**Exercise brief**
How many of the lines below hold the word "frame"? Answer only with the number.

=== Records supplied ===

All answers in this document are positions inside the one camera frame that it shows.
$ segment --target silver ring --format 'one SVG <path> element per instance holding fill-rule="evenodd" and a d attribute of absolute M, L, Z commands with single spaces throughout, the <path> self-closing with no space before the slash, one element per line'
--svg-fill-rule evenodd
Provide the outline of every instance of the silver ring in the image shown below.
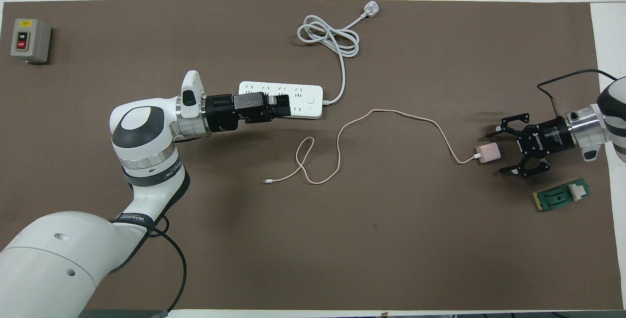
<path fill-rule="evenodd" d="M 119 158 L 119 162 L 128 169 L 137 170 L 137 169 L 145 169 L 160 164 L 164 162 L 167 158 L 174 154 L 176 146 L 174 142 L 170 143 L 167 148 L 163 149 L 160 153 L 157 153 L 153 156 L 149 156 L 147 158 L 139 159 L 139 160 L 125 160 Z"/>

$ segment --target charging cable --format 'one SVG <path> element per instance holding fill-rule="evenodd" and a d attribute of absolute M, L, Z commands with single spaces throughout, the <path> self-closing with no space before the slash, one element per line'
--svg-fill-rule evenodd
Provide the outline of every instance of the charging cable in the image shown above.
<path fill-rule="evenodd" d="M 307 181 L 311 184 L 323 184 L 324 182 L 330 180 L 333 176 L 335 176 L 335 174 L 337 174 L 337 172 L 339 171 L 339 168 L 341 166 L 341 150 L 339 148 L 339 138 L 341 137 L 341 133 L 344 131 L 344 129 L 346 129 L 348 126 L 359 122 L 360 120 L 365 119 L 367 116 L 371 115 L 372 113 L 395 113 L 397 115 L 400 115 L 402 117 L 407 117 L 408 119 L 413 119 L 413 120 L 420 120 L 420 121 L 425 121 L 425 122 L 429 122 L 431 124 L 433 124 L 434 126 L 436 126 L 436 128 L 439 129 L 441 136 L 443 137 L 443 140 L 446 142 L 447 145 L 447 149 L 450 151 L 450 155 L 452 156 L 452 159 L 454 159 L 454 162 L 456 164 L 465 164 L 467 162 L 470 162 L 470 160 L 474 160 L 474 159 L 480 159 L 481 162 L 488 162 L 491 160 L 495 160 L 500 158 L 500 153 L 498 150 L 498 146 L 495 143 L 490 143 L 490 144 L 486 144 L 485 146 L 480 146 L 478 148 L 476 148 L 476 154 L 471 156 L 471 158 L 467 159 L 467 160 L 459 160 L 459 158 L 457 158 L 456 154 L 454 153 L 454 151 L 452 150 L 452 147 L 450 146 L 450 143 L 447 141 L 447 137 L 445 135 L 445 133 L 443 133 L 443 129 L 441 129 L 441 126 L 439 126 L 439 124 L 435 121 L 435 120 L 431 120 L 431 119 L 427 119 L 425 117 L 420 117 L 420 116 L 415 116 L 415 115 L 410 115 L 407 113 L 403 113 L 401 111 L 397 111 L 397 110 L 391 110 L 391 109 L 372 109 L 370 110 L 368 113 L 366 113 L 365 115 L 359 117 L 356 120 L 352 120 L 350 122 L 348 122 L 347 124 L 345 124 L 344 126 L 342 126 L 342 128 L 339 130 L 339 133 L 337 134 L 337 168 L 335 169 L 335 171 L 333 171 L 333 173 L 331 173 L 330 176 L 328 176 L 326 179 L 320 181 L 320 182 L 314 182 L 309 178 L 309 174 L 307 173 L 307 169 L 304 168 L 304 162 L 307 159 L 307 156 L 309 156 L 309 153 L 311 152 L 311 149 L 313 148 L 313 145 L 315 144 L 315 139 L 311 136 L 306 137 L 305 139 L 302 140 L 302 142 L 300 142 L 300 145 L 298 146 L 298 149 L 295 151 L 295 162 L 298 163 L 298 168 L 293 171 L 293 173 L 290 173 L 289 175 L 277 179 L 277 180 L 273 180 L 273 179 L 268 179 L 268 180 L 264 180 L 263 183 L 269 184 L 269 183 L 273 183 L 273 182 L 281 182 L 283 180 L 286 180 L 288 178 L 290 178 L 291 176 L 295 175 L 298 171 L 300 171 L 300 169 L 302 169 L 302 172 L 304 173 L 304 177 L 306 177 Z M 310 140 L 311 144 L 309 146 L 309 148 L 307 149 L 307 152 L 304 154 L 304 158 L 302 158 L 302 160 L 300 160 L 299 158 L 299 154 L 300 154 L 300 148 L 302 148 L 302 145 L 307 141 Z"/>
<path fill-rule="evenodd" d="M 343 95 L 344 89 L 346 88 L 346 66 L 344 65 L 344 57 L 349 58 L 356 56 L 358 53 L 358 42 L 360 40 L 358 34 L 350 28 L 366 17 L 375 16 L 379 10 L 380 8 L 378 7 L 376 1 L 370 1 L 363 8 L 363 13 L 356 20 L 354 20 L 353 23 L 342 29 L 333 28 L 321 17 L 316 15 L 306 16 L 302 22 L 302 26 L 298 28 L 297 35 L 302 42 L 307 44 L 323 44 L 339 55 L 339 63 L 341 64 L 341 89 L 335 99 L 322 100 L 323 106 L 329 106 L 337 102 L 337 100 L 339 100 L 339 98 Z M 338 44 L 336 37 L 345 39 L 351 44 Z"/>

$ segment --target white power cable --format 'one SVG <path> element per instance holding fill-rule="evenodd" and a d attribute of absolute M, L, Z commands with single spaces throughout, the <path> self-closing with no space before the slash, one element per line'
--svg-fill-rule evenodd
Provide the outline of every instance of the white power cable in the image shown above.
<path fill-rule="evenodd" d="M 353 23 L 342 29 L 333 28 L 321 17 L 316 15 L 306 16 L 302 22 L 302 26 L 298 28 L 297 35 L 302 42 L 307 44 L 323 44 L 339 55 L 339 63 L 341 64 L 341 89 L 335 99 L 322 100 L 322 104 L 324 106 L 337 102 L 337 100 L 339 100 L 339 98 L 343 95 L 344 89 L 346 88 L 346 66 L 344 65 L 344 57 L 355 57 L 358 53 L 358 42 L 360 41 L 360 38 L 358 37 L 358 34 L 350 28 L 366 17 L 373 17 L 379 10 L 380 8 L 378 7 L 378 4 L 375 1 L 370 1 L 363 8 L 363 13 L 356 20 L 354 20 Z M 307 38 L 302 37 L 303 31 L 307 35 Z M 337 39 L 335 37 L 341 37 L 342 39 L 349 41 L 351 44 L 339 44 L 337 43 Z"/>
<path fill-rule="evenodd" d="M 298 149 L 295 151 L 295 162 L 298 163 L 298 168 L 293 171 L 293 173 L 290 173 L 289 175 L 277 179 L 277 180 L 273 180 L 273 179 L 268 179 L 268 180 L 264 180 L 263 183 L 273 183 L 273 182 L 280 182 L 283 180 L 286 180 L 288 178 L 290 178 L 291 176 L 295 175 L 298 171 L 300 171 L 300 169 L 302 169 L 302 172 L 304 172 L 304 177 L 306 177 L 307 181 L 311 184 L 323 184 L 324 182 L 330 180 L 333 176 L 335 176 L 335 174 L 339 171 L 339 168 L 341 166 L 341 150 L 339 148 L 339 138 L 341 137 L 341 133 L 344 131 L 344 129 L 346 129 L 348 126 L 350 126 L 351 124 L 354 124 L 356 122 L 359 122 L 360 120 L 365 119 L 367 116 L 371 115 L 371 113 L 396 113 L 402 117 L 407 117 L 409 119 L 413 119 L 413 120 L 420 120 L 420 121 L 425 121 L 425 122 L 430 122 L 431 124 L 433 124 L 434 126 L 436 126 L 436 128 L 439 129 L 441 136 L 443 137 L 443 140 L 446 142 L 447 148 L 450 151 L 450 155 L 452 156 L 452 159 L 454 159 L 454 162 L 456 162 L 456 164 L 465 164 L 467 162 L 470 162 L 470 160 L 472 159 L 478 159 L 480 158 L 480 154 L 476 154 L 471 156 L 471 158 L 461 161 L 459 160 L 459 158 L 456 157 L 456 154 L 454 153 L 454 151 L 452 150 L 452 147 L 450 146 L 450 143 L 447 141 L 447 137 L 445 135 L 445 133 L 443 133 L 443 129 L 441 129 L 441 126 L 439 126 L 439 124 L 435 121 L 435 120 L 431 120 L 431 119 L 427 119 L 425 117 L 420 117 L 420 116 L 415 116 L 415 115 L 410 115 L 407 113 L 403 113 L 401 111 L 397 111 L 397 110 L 391 110 L 391 109 L 372 109 L 370 110 L 368 113 L 366 113 L 365 115 L 359 117 L 356 120 L 352 120 L 350 122 L 348 122 L 347 124 L 345 124 L 344 126 L 342 126 L 342 128 L 339 130 L 339 133 L 337 134 L 337 168 L 335 169 L 335 171 L 333 171 L 333 173 L 331 173 L 330 176 L 328 176 L 326 179 L 320 181 L 320 182 L 314 182 L 309 178 L 309 174 L 307 173 L 307 169 L 304 168 L 304 162 L 307 159 L 307 156 L 309 156 L 309 152 L 311 152 L 311 149 L 313 148 L 313 145 L 315 144 L 315 138 L 309 136 L 306 137 L 305 139 L 302 140 L 302 142 L 300 142 L 300 145 L 298 146 Z M 300 154 L 300 148 L 302 148 L 302 144 L 304 144 L 304 142 L 306 142 L 307 140 L 311 140 L 311 145 L 309 146 L 309 148 L 307 149 L 307 152 L 304 154 L 304 158 L 302 158 L 302 160 L 300 160 L 298 158 L 298 155 Z"/>

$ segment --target brown mat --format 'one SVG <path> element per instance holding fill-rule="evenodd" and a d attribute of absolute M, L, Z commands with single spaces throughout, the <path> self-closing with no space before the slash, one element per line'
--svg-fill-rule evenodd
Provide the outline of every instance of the brown mat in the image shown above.
<path fill-rule="evenodd" d="M 179 94 L 196 69 L 208 94 L 242 80 L 340 86 L 337 57 L 295 30 L 309 13 L 350 23 L 364 1 L 124 0 L 5 3 L 0 42 L 0 246 L 36 218 L 76 210 L 111 218 L 132 199 L 110 144 L 111 110 Z M 295 168 L 317 140 L 311 177 L 335 169 L 338 128 L 371 108 L 440 122 L 460 158 L 506 115 L 552 117 L 542 80 L 595 68 L 588 4 L 381 1 L 359 23 L 344 97 L 320 120 L 277 120 L 179 145 L 192 184 L 168 213 L 189 278 L 181 309 L 621 309 L 604 155 L 549 158 L 529 180 L 517 162 L 452 162 L 436 129 L 375 115 L 348 129 L 327 184 Z M 9 57 L 15 18 L 52 26 L 51 60 Z M 595 75 L 554 84 L 565 110 L 595 101 Z M 532 192 L 585 178 L 592 195 L 540 213 Z M 105 278 L 88 307 L 166 307 L 179 258 L 150 240 Z"/>

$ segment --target pink charging cable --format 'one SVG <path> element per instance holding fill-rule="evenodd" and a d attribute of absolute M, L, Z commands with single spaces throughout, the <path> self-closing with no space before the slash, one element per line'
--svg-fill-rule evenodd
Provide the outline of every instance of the pink charging cable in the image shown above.
<path fill-rule="evenodd" d="M 454 162 L 456 162 L 456 164 L 465 164 L 466 162 L 469 162 L 472 159 L 478 159 L 480 158 L 480 154 L 476 154 L 473 155 L 471 158 L 464 160 L 464 161 L 460 161 L 459 158 L 456 157 L 456 154 L 454 153 L 454 151 L 452 150 L 452 147 L 450 146 L 450 143 L 447 141 L 446 135 L 445 133 L 443 133 L 443 129 L 441 129 L 441 126 L 439 126 L 439 124 L 435 121 L 435 120 L 431 120 L 431 119 L 427 119 L 425 117 L 420 117 L 420 116 L 415 116 L 415 115 L 410 115 L 407 113 L 403 113 L 401 111 L 397 111 L 397 110 L 390 110 L 390 109 L 372 109 L 370 110 L 368 113 L 366 113 L 365 115 L 359 117 L 356 120 L 352 120 L 350 122 L 348 122 L 347 124 L 345 124 L 344 126 L 342 126 L 342 128 L 339 130 L 339 133 L 337 134 L 337 168 L 335 169 L 335 171 L 333 171 L 333 173 L 331 173 L 330 176 L 328 176 L 326 179 L 320 181 L 320 182 L 315 182 L 312 181 L 309 178 L 309 174 L 307 173 L 307 169 L 304 168 L 304 162 L 307 159 L 307 156 L 309 156 L 309 152 L 311 152 L 311 149 L 313 148 L 313 145 L 315 144 L 315 138 L 309 136 L 306 137 L 305 139 L 302 140 L 302 142 L 300 142 L 300 145 L 298 146 L 298 149 L 295 151 L 295 161 L 298 163 L 298 168 L 293 171 L 293 173 L 290 173 L 289 175 L 280 178 L 280 179 L 268 179 L 268 180 L 264 180 L 263 183 L 273 183 L 273 182 L 280 182 L 283 180 L 286 180 L 288 178 L 290 178 L 291 176 L 295 175 L 298 171 L 300 171 L 300 169 L 302 169 L 302 171 L 304 172 L 304 177 L 307 178 L 307 181 L 310 182 L 311 184 L 323 184 L 324 182 L 330 180 L 333 176 L 335 176 L 335 174 L 339 171 L 339 167 L 341 166 L 341 150 L 339 148 L 339 138 L 341 137 L 341 133 L 344 131 L 344 129 L 346 129 L 348 126 L 350 126 L 351 124 L 354 124 L 356 122 L 359 122 L 360 120 L 365 119 L 367 116 L 371 115 L 371 113 L 396 113 L 402 117 L 407 117 L 409 119 L 413 119 L 413 120 L 420 120 L 420 121 L 425 121 L 425 122 L 430 122 L 431 124 L 433 124 L 434 126 L 436 126 L 436 128 L 439 129 L 441 136 L 443 136 L 443 140 L 445 140 L 447 148 L 450 150 L 450 154 L 452 155 L 452 158 L 454 159 Z M 309 146 L 309 148 L 307 149 L 307 152 L 304 154 L 304 158 L 302 158 L 302 160 L 300 160 L 298 158 L 298 155 L 300 154 L 300 148 L 302 148 L 302 144 L 304 144 L 304 142 L 306 142 L 307 140 L 311 140 L 311 145 Z"/>

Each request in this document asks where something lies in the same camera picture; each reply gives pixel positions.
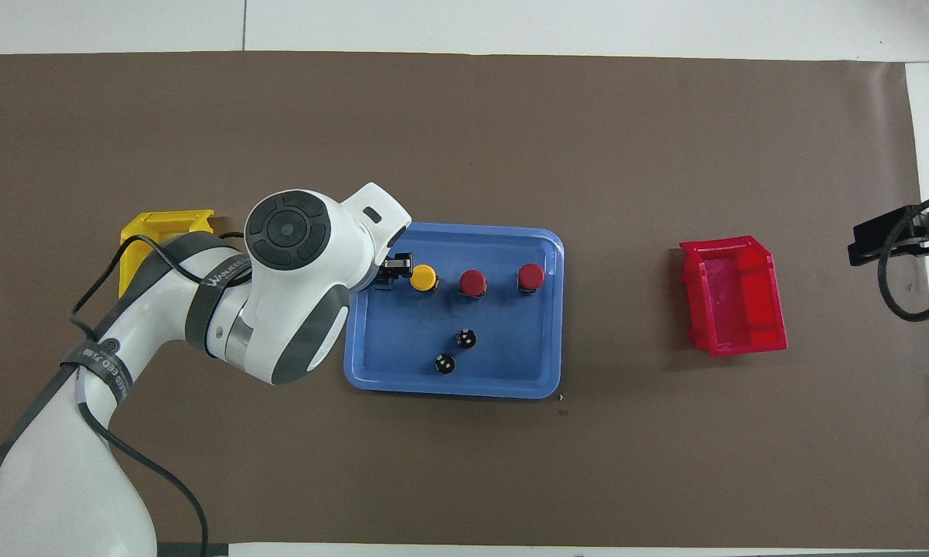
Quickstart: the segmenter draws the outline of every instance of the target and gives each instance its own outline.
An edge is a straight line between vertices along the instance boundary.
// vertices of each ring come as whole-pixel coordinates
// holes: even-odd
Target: brown mat
[[[853,224],[919,198],[894,63],[0,56],[0,441],[133,215],[239,228],[272,191],[368,180],[418,221],[562,237],[561,387],[375,394],[336,348],[273,388],[167,346],[113,427],[196,491],[213,539],[929,548],[929,325],[845,256]],[[791,348],[712,360],[674,248],[741,234],[774,254]],[[927,303],[920,264],[896,267]],[[176,491],[121,464],[159,539],[194,539]]]

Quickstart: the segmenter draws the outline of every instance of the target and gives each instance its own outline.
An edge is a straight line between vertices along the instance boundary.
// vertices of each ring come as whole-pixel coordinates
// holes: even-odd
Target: red button
[[[535,263],[527,263],[520,268],[520,290],[534,292],[543,286],[546,274],[543,268]]]
[[[488,281],[485,279],[485,274],[478,271],[478,269],[472,268],[471,271],[465,271],[461,275],[462,295],[478,297],[484,295],[487,289]]]

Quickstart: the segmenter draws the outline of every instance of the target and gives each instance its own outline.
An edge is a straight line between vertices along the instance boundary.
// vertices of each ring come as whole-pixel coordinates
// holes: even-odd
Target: yellow button
[[[408,283],[412,285],[412,288],[420,292],[430,292],[430,290],[436,289],[438,280],[439,278],[436,276],[436,271],[433,271],[433,267],[416,265],[412,268],[412,276],[408,279]]]

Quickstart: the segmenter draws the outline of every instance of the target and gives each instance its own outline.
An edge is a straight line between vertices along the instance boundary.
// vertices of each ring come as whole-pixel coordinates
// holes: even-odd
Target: red bin
[[[683,242],[695,347],[712,356],[787,348],[773,257],[752,236]]]

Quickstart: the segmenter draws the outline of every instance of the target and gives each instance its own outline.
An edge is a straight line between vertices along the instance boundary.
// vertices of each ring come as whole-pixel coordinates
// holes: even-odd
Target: blue tray
[[[365,289],[352,296],[344,345],[344,374],[370,391],[544,398],[560,383],[564,246],[548,230],[412,223],[391,253],[411,251],[414,265],[440,277],[436,292]],[[518,269],[538,263],[546,281],[532,295],[516,290]],[[462,272],[488,279],[481,299],[461,295]],[[460,329],[478,335],[474,348],[454,343]],[[450,353],[457,367],[440,374],[433,360]]]

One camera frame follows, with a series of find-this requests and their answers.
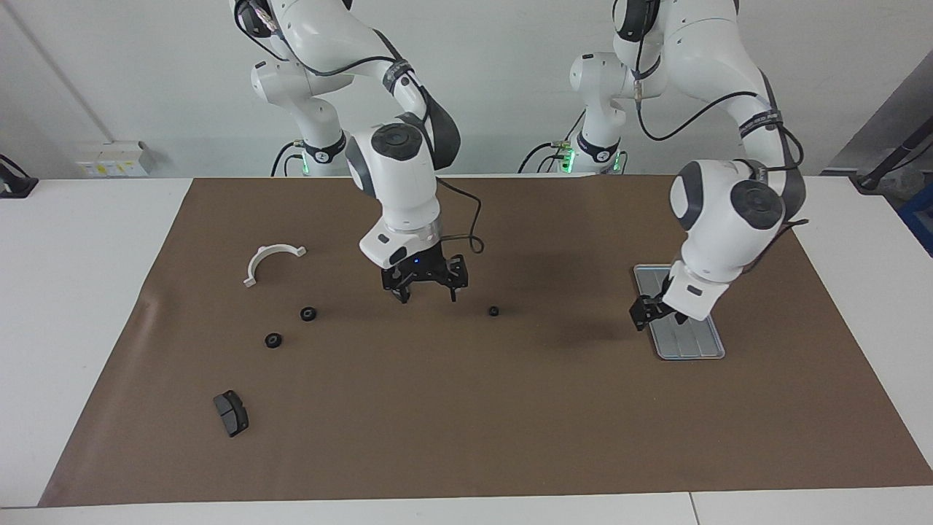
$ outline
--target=brown mat
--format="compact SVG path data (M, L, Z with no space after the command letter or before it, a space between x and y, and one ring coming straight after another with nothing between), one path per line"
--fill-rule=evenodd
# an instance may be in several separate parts
M933 484L793 235L717 307L724 361L662 362L627 310L633 266L684 238L670 178L456 182L488 251L459 303L400 305L349 180L195 181L41 505ZM459 233L472 204L439 192ZM308 255L245 288L279 242Z

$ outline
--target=green indicator light
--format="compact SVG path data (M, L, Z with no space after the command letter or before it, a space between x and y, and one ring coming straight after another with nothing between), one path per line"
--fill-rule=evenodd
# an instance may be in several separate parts
M577 152L571 149L564 157L564 163L561 165L561 171L572 173L574 171L574 160L577 158Z

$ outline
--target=white robotic arm
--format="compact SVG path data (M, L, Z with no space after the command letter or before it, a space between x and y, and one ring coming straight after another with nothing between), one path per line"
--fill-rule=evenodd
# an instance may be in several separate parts
M618 99L642 101L668 84L722 105L739 126L747 160L688 164L671 189L671 207L688 233L661 295L632 308L639 330L676 313L705 319L718 298L800 211L806 190L768 79L739 37L738 0L618 0L615 55L583 55L571 79L587 104L569 161L573 171L603 171L621 138Z
M352 0L231 2L241 29L254 40L267 38L284 62L257 67L257 92L292 112L306 143L313 135L319 144L335 145L306 148L313 160L336 162L345 154L356 186L383 205L380 220L360 241L363 253L383 269L383 286L406 303L412 282L435 281L455 300L467 286L467 270L462 256L446 260L442 254L435 176L460 149L451 116L389 40L350 14ZM351 75L378 79L404 113L346 138L336 110L311 95L340 89Z

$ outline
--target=black rubber wheel
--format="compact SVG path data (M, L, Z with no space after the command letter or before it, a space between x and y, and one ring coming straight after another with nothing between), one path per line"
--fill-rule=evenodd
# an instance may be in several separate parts
M301 309L301 320L305 322L311 322L317 319L317 310L312 306L307 306Z
M282 335L280 333L270 333L266 335L266 347L278 348L282 345Z

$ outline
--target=white table
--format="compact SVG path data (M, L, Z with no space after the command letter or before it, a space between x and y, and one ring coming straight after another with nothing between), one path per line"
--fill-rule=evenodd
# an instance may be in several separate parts
M38 502L189 184L43 181L0 201L0 523L933 523L933 488L10 509ZM882 198L808 188L797 235L933 462L933 259Z

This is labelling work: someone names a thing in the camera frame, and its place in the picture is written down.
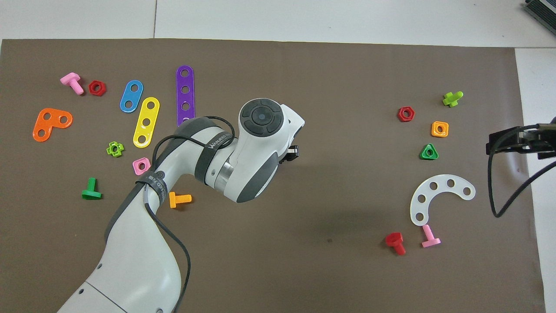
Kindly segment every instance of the purple strip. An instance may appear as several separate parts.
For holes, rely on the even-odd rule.
[[[193,69],[187,65],[178,67],[176,71],[176,105],[178,126],[180,126],[183,121],[195,117]]]

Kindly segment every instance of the red nut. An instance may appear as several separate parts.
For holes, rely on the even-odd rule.
[[[106,84],[100,80],[93,80],[89,84],[89,93],[95,96],[102,96],[106,92]]]
[[[402,122],[409,122],[415,116],[415,111],[411,106],[403,106],[398,111],[398,119]]]

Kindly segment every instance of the white table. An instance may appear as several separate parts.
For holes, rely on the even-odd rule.
[[[0,2],[0,38],[204,38],[514,47],[525,125],[556,116],[556,36],[518,0]],[[528,155],[529,172],[540,162]],[[556,171],[533,183],[547,312],[556,312]]]

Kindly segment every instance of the plastic toy piece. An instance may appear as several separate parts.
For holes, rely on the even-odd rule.
[[[115,158],[121,157],[122,151],[124,151],[123,145],[118,143],[117,141],[109,143],[108,148],[106,149],[106,153]]]
[[[401,236],[401,233],[391,233],[386,236],[386,245],[389,247],[393,247],[396,250],[396,253],[400,256],[405,254],[405,248],[401,244],[404,241],[404,238]]]
[[[431,127],[430,134],[435,137],[448,137],[450,125],[446,122],[435,121]]]
[[[46,141],[50,138],[52,128],[67,128],[72,122],[73,116],[69,112],[50,109],[49,107],[42,109],[33,128],[33,139],[40,143]]]
[[[422,242],[423,248],[434,246],[440,243],[440,239],[434,238],[433,232],[430,230],[428,225],[423,225],[423,231],[425,232],[426,241]]]
[[[106,84],[100,80],[93,80],[89,84],[89,93],[94,96],[102,96],[106,92]]]
[[[409,214],[415,225],[423,226],[429,222],[429,204],[437,194],[442,192],[455,193],[464,200],[475,197],[475,187],[467,180],[450,174],[433,176],[422,182],[411,198]],[[423,215],[422,220],[418,219],[419,215]]]
[[[77,82],[80,80],[81,77],[74,72],[69,73],[68,75],[60,78],[60,82],[66,86],[70,86],[76,94],[82,95],[84,93],[83,88]]]
[[[148,97],[143,100],[135,134],[133,135],[133,144],[136,147],[146,148],[151,143],[159,109],[160,102],[155,97]]]
[[[444,95],[444,100],[442,100],[442,102],[444,103],[444,105],[455,107],[458,105],[458,100],[461,99],[461,97],[463,97],[463,92],[461,91],[458,91],[455,94],[449,92]]]
[[[141,158],[139,160],[133,161],[133,170],[135,171],[135,175],[141,176],[144,172],[148,171],[151,168],[151,161],[147,158]]]
[[[411,106],[403,106],[398,111],[398,119],[402,122],[409,122],[415,116],[415,111],[411,108]]]
[[[176,195],[175,192],[170,192],[170,207],[172,209],[176,208],[176,204],[177,203],[190,203],[191,201],[193,201],[193,198],[191,197],[190,194],[184,194],[184,195]]]
[[[176,71],[177,125],[195,117],[195,84],[193,69],[187,65]]]
[[[143,94],[143,84],[138,80],[132,80],[127,83],[126,89],[123,91],[122,100],[120,100],[120,110],[124,113],[132,113],[139,106],[141,95]]]
[[[81,192],[81,198],[85,200],[98,200],[101,198],[102,193],[95,191],[95,185],[97,184],[96,178],[89,178],[87,183],[87,189]]]
[[[438,152],[436,152],[433,144],[428,144],[423,148],[419,156],[423,160],[436,160],[438,158]]]

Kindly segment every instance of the lime green nut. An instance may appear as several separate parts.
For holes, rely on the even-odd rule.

===

**Exercise output**
3